Face à ces menaces, la Commission européenne a placé la cybersécurité des "technologies propres" parmi ses priorités. Le 20 janvier, elle a proposé une révision de son règlement visant à identifier les pays ou fournisseurs jugés "à haut risque" dans les secteurs critiques. Cette mesure obligerait les États membres à prendre des actions pour réduire les risques, pouvant aller jusqu'à l'exclusion de certaines entreprises des chaînes d'approvisionnement.

Bien que les voitures électriques ne soient pas explicitement ciblées, des analyses de risques sur les véhicules connectés sont en cours, comme l'a confirmé la commissaire Henna Virkkunen. La Chine, bien que non nommée directement dans le texte, est déjà dans le collimateur de l'UE, plusieurs de ses acteurs étant classés à risque dans les réseaux 5G, notamment Huawei et ZTE. Cette "guerre technologique" entre Pékin et Bruxelles semble donc se poursuivre sur un nouveau front.

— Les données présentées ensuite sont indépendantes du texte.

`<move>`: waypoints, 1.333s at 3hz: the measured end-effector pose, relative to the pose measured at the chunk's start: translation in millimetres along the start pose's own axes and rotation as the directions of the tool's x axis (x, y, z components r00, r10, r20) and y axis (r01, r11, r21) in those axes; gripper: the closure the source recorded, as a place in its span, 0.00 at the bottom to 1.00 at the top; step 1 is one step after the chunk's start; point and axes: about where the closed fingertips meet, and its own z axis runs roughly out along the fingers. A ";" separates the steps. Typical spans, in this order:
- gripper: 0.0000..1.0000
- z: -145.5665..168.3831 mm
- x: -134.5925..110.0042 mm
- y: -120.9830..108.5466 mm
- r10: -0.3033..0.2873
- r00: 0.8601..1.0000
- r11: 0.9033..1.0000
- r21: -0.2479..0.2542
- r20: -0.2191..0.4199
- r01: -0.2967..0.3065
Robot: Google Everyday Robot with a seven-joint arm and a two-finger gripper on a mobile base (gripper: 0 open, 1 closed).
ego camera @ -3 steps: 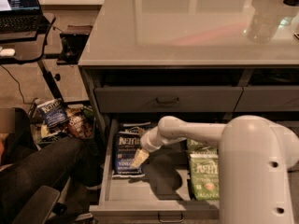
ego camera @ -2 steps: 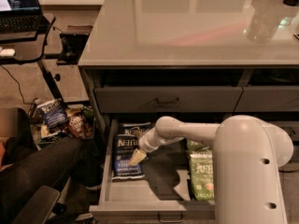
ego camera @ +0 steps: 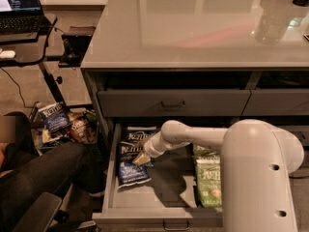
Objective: Pick blue chip bag from middle drawer and place on counter
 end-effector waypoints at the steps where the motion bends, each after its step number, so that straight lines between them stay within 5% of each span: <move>1: 0.89 0.0 0.0 0.0 0.000 1.000 1.000 0.000 0.000 0.000; 2: 1.00 0.1 0.0 0.1 0.000 1.000 1.000 0.000 0.000 0.000; 4: 1.00 -15.4 -6.9 14.2 0.003 0.999 1.000 -0.015 0.055 -0.002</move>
Offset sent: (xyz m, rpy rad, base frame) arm 0.0000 0.0000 0.0000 0.0000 0.0000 0.0000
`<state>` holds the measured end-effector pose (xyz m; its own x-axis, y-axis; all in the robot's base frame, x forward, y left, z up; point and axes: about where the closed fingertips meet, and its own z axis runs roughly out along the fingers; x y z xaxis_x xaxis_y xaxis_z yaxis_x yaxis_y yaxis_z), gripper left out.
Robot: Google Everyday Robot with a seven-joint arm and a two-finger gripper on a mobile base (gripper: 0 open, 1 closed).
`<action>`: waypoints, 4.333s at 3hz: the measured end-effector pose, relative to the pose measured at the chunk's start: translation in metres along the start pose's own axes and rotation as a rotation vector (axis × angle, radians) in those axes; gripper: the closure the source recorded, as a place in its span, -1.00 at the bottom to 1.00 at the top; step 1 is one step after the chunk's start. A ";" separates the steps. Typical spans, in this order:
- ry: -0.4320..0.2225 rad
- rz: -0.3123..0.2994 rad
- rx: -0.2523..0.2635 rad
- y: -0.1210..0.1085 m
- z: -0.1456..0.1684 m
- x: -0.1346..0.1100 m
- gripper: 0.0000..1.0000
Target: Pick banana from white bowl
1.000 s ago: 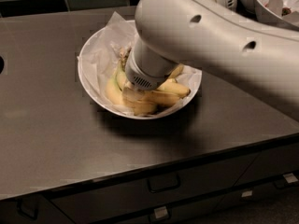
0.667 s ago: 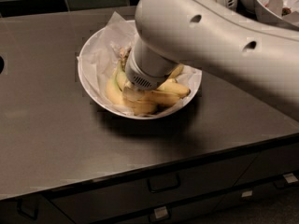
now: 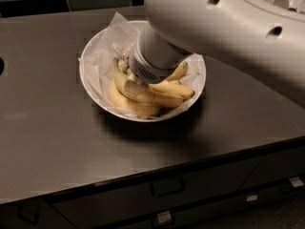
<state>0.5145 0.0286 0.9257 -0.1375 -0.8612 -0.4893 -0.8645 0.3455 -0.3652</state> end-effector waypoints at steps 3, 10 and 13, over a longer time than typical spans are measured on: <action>-0.028 -0.014 0.035 -0.009 -0.016 -0.011 0.62; -0.003 0.058 0.047 -0.004 0.006 -0.012 0.22; 0.021 0.090 0.052 0.004 0.016 -0.016 0.16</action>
Offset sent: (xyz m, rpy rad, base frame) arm 0.0060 -0.0021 0.0328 0.0140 -0.0702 0.0047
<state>0.5212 0.0497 0.9194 -0.2245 -0.8333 -0.5052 -0.8219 0.4404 -0.3613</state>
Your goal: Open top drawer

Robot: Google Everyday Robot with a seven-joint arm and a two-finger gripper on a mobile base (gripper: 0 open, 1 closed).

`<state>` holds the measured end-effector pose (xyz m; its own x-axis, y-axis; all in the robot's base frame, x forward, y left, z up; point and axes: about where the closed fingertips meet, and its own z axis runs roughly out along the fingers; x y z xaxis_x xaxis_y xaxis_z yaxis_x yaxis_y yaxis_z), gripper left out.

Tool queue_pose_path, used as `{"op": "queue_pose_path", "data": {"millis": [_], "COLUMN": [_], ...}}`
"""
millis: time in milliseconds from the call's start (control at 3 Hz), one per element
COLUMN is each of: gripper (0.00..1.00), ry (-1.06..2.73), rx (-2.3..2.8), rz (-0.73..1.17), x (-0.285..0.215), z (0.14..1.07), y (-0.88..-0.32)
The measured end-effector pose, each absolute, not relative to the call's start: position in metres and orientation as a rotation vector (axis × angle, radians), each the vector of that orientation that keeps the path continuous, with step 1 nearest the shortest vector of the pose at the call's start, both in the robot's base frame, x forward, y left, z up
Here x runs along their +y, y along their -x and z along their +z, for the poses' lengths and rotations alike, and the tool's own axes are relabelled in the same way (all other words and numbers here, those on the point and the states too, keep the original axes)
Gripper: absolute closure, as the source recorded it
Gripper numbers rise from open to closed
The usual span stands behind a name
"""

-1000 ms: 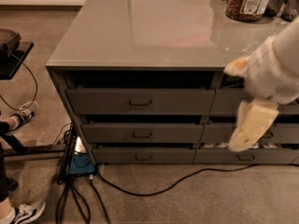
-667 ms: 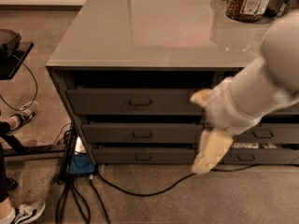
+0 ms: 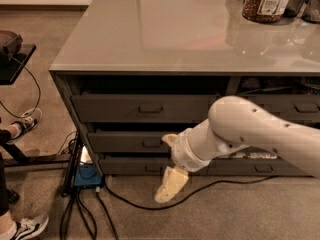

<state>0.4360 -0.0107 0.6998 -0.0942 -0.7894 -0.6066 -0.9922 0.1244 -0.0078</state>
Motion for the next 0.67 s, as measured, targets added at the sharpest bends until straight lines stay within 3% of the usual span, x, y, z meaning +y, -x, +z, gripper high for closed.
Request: {"op": "queue_pose_path", "data": {"millis": [333,667], "gripper": [0.0,0.0], "ry": [1.584,1.518], "rx": [1.852,1.853], "rz": [0.592,0.565], "x": [0.016,0.016], "z": [0.668,0.66], "y": [-0.493,-0.51]}}
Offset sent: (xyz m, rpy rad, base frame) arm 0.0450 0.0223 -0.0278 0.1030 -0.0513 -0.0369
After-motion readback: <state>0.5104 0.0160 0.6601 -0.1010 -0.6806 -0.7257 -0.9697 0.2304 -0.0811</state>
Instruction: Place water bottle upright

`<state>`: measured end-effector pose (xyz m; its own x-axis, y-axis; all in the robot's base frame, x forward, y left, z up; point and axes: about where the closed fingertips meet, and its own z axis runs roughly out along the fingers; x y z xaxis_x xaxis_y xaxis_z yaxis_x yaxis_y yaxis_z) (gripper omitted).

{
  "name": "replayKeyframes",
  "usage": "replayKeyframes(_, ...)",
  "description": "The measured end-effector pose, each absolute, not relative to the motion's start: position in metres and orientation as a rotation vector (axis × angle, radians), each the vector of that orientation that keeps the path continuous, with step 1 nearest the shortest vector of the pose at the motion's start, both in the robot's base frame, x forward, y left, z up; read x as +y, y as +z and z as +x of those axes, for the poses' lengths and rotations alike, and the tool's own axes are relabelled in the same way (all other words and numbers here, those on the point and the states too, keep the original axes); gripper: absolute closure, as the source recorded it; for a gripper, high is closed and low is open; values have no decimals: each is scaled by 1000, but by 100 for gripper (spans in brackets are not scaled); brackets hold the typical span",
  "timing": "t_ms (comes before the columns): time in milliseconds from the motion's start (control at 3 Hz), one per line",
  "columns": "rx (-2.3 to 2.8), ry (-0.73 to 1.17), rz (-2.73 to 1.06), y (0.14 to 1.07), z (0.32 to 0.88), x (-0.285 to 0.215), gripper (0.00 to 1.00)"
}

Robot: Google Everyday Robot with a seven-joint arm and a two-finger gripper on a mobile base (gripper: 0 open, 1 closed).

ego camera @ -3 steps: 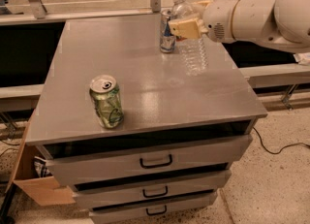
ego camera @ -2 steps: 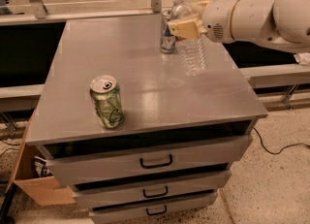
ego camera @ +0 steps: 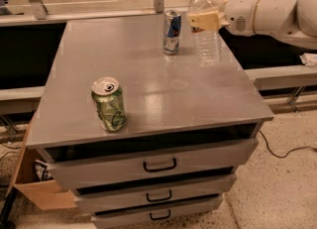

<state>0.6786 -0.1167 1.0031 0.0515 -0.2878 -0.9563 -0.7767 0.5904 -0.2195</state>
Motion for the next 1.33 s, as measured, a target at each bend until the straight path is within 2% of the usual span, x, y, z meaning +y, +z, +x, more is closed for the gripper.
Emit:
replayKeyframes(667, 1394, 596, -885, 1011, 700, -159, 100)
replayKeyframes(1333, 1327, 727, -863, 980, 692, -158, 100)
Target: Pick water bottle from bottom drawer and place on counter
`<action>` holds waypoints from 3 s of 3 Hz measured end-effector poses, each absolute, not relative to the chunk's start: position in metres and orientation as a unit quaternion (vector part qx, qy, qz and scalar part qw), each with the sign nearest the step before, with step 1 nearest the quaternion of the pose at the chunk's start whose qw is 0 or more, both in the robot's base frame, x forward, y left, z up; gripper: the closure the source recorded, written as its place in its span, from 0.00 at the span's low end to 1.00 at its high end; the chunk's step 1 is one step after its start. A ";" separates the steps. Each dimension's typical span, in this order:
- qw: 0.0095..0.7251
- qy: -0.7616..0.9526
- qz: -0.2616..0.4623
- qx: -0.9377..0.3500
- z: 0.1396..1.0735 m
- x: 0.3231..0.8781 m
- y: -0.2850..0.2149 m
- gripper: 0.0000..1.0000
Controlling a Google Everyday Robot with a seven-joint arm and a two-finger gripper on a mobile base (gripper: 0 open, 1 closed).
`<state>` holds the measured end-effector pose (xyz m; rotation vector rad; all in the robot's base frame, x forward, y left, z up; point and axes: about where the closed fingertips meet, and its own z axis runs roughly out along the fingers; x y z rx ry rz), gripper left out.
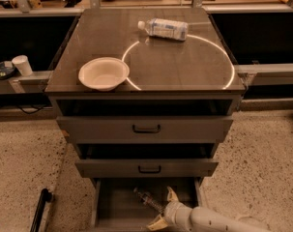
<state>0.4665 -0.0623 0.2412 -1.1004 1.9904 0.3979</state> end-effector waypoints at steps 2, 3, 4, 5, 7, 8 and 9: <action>0.397 0.805 0.149 -0.416 0.203 0.491 -0.067 0.19; 0.378 0.815 0.146 -0.414 0.182 0.500 -0.068 0.38; 0.358 0.821 0.146 -0.419 0.163 0.506 -0.069 0.36; 0.347 0.823 0.148 -0.424 0.152 0.508 -0.068 0.33; 0.326 0.822 0.155 -0.440 0.140 0.508 -0.061 0.21; 0.318 0.822 0.156 -0.446 0.134 0.510 -0.058 0.21; 0.312 0.828 0.159 -0.437 0.122 0.508 -0.065 0.44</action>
Offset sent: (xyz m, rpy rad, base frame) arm 0.0404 -0.0094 -0.0579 -0.0235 0.0367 -0.0800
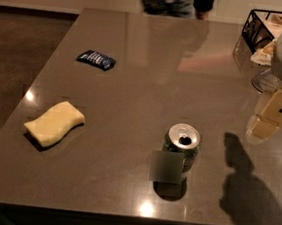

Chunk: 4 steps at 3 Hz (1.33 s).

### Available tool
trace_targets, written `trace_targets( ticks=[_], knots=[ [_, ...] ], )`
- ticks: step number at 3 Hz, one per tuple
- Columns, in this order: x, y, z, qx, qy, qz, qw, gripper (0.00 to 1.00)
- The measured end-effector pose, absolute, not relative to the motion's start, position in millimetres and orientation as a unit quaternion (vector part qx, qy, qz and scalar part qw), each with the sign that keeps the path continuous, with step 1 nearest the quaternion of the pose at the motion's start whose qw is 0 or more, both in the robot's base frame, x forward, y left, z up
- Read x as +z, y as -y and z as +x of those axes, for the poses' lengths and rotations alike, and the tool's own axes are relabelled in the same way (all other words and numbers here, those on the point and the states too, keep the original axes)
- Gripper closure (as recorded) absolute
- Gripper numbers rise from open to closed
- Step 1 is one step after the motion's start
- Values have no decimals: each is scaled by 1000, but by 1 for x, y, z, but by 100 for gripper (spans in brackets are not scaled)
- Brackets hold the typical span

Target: Move green can near rxbar blueberry

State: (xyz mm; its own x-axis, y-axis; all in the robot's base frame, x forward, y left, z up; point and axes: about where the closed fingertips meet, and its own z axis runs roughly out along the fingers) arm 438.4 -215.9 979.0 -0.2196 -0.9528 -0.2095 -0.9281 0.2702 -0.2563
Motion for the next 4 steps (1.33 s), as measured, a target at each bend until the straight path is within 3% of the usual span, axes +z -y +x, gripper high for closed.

Un défi complexe pour l'Union européenne

Le défi posé par les véhicules électriques chinois s'inscrit dans un contexte plus large de sécurité des produits connectés. Tout appareil soumis à des mises à jour logicielles peut être difficile à contrôler, et l'efficacité des régulations dépendra de la capacité des autorités européennes à faire respecter les règles. Contrairement à la 5G, où de nombreux pays ont limité ou exclu les fournisseurs chinois sans impact majeur sur les prix ou le déploiement, les voitures électriques compliquent davantage la donne.

Le Conseil européen pour les relations internationales (ECFR) note que des facteurs tels que les prix compétitifs, la disponibilité, la qualité souvent supérieure et les arguments climatiques rendent les choix plus sensibles pour les décideurs et les consommateurs. L'UE et ses États membres devront donc prendre le temps d'élaborer des réglementations adaptées avant de pouvoir répondre efficacement aux risques. Mais dans cette course contre la montre, le temps pourrait bien jouer contre Bruxelles, alors que les voitures chinoises continuent d'affluer sur le continent.